La Gioconda residió en diferentes hogares, entre ellos el lujoso cuarto de baño de Francisco I, el dormitorio de Luis XIV (el Rey Sol) y también en el de Napoleón hasta que en 1815 instalaron definitivamente el cuadro en el Museo del Louvre.
En 1911 visitar el Louvre no era como ahora, las largas colas que se forman en la puerta para entrar eran inexistentes y tampoco te encontrabas con esos grandes grupos de turistas. El ambiente que se respiraba en el museo era de tal tranquilidad que los pocos visitantes que había tenían la sensación de estar solos y los cuadros que se exhibían no estaban protegidos por las grandes medidas de seguridad actuales, es más, era habitual que las pinturas se descolgaran para fotografiarlas ya que el museo contaba con un novedoso estudio fotográfico, de hecho aunque el robo de La Gioconda tuvo lugar el día 21, no fue hasta dos días más tarde que el museo se dio cuenta de la desaparición.

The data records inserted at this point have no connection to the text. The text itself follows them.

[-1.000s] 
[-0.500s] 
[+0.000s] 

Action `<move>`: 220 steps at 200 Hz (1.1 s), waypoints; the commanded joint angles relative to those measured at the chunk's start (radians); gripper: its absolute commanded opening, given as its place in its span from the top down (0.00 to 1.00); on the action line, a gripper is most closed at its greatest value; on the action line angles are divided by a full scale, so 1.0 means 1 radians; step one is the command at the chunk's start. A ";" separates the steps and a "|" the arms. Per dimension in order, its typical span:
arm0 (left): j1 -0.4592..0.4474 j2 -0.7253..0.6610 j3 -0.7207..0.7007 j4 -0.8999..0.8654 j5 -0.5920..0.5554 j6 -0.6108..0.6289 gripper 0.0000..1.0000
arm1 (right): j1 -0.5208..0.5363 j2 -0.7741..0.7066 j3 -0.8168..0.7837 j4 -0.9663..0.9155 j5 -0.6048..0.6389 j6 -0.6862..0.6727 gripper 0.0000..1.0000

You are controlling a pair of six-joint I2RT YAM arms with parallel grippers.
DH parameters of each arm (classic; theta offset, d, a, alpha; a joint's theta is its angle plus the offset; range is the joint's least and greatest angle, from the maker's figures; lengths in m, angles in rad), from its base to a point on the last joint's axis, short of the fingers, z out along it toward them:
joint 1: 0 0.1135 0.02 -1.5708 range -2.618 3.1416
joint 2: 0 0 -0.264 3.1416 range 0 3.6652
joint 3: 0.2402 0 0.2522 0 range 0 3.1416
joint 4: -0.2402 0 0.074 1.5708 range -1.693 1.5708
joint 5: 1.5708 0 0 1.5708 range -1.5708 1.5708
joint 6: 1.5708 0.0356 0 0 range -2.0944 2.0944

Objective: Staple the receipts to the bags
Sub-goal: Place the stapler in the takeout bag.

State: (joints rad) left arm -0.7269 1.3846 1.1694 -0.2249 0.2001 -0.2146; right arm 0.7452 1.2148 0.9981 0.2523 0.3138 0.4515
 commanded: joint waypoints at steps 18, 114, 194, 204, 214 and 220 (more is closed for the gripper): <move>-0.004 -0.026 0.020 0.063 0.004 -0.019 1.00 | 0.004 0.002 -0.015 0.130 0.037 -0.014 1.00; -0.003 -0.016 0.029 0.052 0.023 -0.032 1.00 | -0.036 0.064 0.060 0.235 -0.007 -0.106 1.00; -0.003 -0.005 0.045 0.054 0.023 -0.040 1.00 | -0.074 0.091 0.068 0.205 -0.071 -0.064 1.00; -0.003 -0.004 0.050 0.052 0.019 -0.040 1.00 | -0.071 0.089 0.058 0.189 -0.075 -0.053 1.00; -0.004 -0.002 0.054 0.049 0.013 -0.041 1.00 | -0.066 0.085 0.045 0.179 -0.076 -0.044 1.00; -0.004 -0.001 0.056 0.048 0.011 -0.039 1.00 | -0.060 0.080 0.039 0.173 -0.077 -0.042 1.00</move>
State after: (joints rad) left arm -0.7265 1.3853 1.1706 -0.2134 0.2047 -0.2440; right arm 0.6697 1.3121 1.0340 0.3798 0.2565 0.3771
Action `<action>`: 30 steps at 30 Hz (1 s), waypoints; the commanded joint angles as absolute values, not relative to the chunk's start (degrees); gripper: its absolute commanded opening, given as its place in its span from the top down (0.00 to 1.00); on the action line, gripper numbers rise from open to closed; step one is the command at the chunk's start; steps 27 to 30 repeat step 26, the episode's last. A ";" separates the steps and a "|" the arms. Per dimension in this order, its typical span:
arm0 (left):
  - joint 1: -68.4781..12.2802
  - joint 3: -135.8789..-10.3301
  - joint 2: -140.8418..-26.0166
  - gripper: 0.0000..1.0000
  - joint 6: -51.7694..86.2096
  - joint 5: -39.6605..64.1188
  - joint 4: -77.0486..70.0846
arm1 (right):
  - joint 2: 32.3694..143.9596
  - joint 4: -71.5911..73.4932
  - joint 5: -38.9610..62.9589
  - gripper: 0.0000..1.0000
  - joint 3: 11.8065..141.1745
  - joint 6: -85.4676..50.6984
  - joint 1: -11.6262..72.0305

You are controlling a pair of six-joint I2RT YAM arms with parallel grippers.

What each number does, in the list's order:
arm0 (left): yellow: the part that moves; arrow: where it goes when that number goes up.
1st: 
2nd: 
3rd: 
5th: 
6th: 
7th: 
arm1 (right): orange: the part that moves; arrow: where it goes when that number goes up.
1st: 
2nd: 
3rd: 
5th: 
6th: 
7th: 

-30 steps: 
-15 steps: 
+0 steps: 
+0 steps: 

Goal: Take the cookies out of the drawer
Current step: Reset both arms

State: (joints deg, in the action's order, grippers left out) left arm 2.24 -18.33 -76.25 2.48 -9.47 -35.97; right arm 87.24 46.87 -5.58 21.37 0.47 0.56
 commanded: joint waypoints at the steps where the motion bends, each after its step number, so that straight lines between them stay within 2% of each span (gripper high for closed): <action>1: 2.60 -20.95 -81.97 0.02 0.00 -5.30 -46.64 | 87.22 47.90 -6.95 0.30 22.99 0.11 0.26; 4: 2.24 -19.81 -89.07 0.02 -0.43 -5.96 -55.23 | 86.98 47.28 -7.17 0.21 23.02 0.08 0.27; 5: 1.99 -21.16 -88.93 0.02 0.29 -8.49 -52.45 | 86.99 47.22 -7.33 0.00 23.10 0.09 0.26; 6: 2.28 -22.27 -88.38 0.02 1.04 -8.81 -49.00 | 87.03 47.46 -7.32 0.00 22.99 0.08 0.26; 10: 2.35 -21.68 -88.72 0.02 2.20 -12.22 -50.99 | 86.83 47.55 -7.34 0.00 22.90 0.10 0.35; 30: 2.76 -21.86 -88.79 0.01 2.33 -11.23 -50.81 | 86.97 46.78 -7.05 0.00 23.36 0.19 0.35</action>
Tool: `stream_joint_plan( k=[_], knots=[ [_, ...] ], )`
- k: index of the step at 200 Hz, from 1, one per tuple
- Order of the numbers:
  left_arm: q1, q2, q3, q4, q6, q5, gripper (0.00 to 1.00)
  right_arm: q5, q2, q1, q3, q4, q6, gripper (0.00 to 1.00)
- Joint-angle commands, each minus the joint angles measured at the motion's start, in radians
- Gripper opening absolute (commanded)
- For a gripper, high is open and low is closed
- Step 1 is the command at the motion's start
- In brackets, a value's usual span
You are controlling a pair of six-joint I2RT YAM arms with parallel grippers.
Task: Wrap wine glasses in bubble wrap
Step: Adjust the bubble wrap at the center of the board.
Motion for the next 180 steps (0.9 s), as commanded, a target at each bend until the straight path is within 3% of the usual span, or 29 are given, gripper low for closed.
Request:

El 23 de agosto los periódicos de medio mundo publicaban: ¡La Gioconda ha desaparecido! Entonces nació el mito ya que gracias a la educación básica obligatoria el número de gente que sabía leer había aumentado considerablemente, esto unido al auge de la prensa popular y al desarrollo de la fotografía comercial, hizo que el robo causara tanto revuelo que acabó convirtiendo a la Gioconda en el cuadro más famoso del mundo. Sólo las guerras habían recibido una cobertura periodística tan amplia.
Dos años tardó el cuadro en ser recuperado, tiempo durante el cual se formaban colas de miles de personas que acudían al museo para ver su ausencia en la pared.
Se contó con los mejores detectives de la época y con las técnicas más modernas para la investigación, durante la cual hubo diversos sospechosos. Se creyó que el ladrón podría ser algún millonario excéntrico, luego las sospechas apuntaron hacía el mundo del arte, llegando a ser acusados el padre del surrealismo Apollinaire e incluso el propio Picasso.
A pesar de todos los esfuerzos, las investigaciones no tuvieron ningún resultado, hasta que en el invierno de 1913 un hombre que se hacía llamar Leonardo se puso en contacto con un marchante de arte de Florencia (ciudad natal de la Gioconda) y con el director de la galería de los Uffizi y devolvió el cuadro, así sin más. No pidió nada a cambio.
Posteriormente el tal Leonardo (cuyo verdadero nombre era Vincenzo Peruggia) explicó que robó la Gioconda para devolverla a Italia. Al parecer Peruggia trabajaba como cristalero y chapucillas en París y a él le encargó el Louvre la fabricación de un marco de cristal para proteger a la Gioconda, por lo que Peruggia sabía de sobra como desmontarlo y llevarse el cuadro. Durante dos años la policía buscó a la Gioconda por todo el mundo y resulta que estaba a unas pocas manzanas del Louvre, en la casa de Peruggia. Aunque más tarde los psiquiatras determinaron que Peruggia no era lo suficientemente inteligente para haber llevado a cabo el robo él solo, el caso se acabó cerrando ya que comenzó la Primera Guerra Mundial.